INFORMATION PROVIDED:
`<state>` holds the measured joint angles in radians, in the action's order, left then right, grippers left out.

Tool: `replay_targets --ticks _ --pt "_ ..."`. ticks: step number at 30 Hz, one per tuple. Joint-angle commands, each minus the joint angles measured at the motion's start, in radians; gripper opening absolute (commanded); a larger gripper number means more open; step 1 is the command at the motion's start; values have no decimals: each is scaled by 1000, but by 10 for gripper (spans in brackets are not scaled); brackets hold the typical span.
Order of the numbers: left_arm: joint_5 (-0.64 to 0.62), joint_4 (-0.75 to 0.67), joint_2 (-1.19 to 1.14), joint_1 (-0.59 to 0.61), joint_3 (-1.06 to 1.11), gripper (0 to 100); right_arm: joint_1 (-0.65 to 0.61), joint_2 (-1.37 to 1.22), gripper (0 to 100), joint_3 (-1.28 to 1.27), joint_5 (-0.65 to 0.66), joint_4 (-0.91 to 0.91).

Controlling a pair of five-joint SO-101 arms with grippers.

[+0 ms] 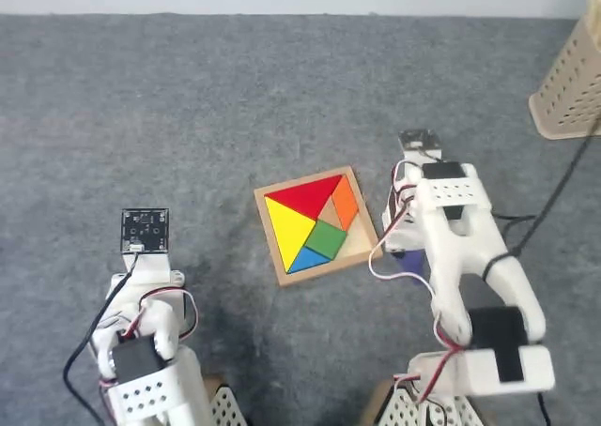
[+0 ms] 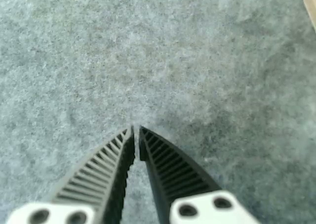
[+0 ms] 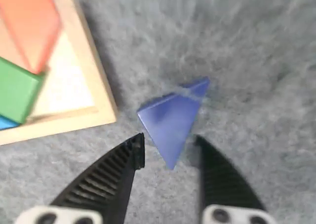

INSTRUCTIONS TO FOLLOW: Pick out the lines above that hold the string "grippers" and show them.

EXPECTED OUTPUT:
`<state>` holds the measured joint angles in radians, in the action's order, left then right, grippers left out.
Controlling a pair of five-joint SO-101 arms with grippers.

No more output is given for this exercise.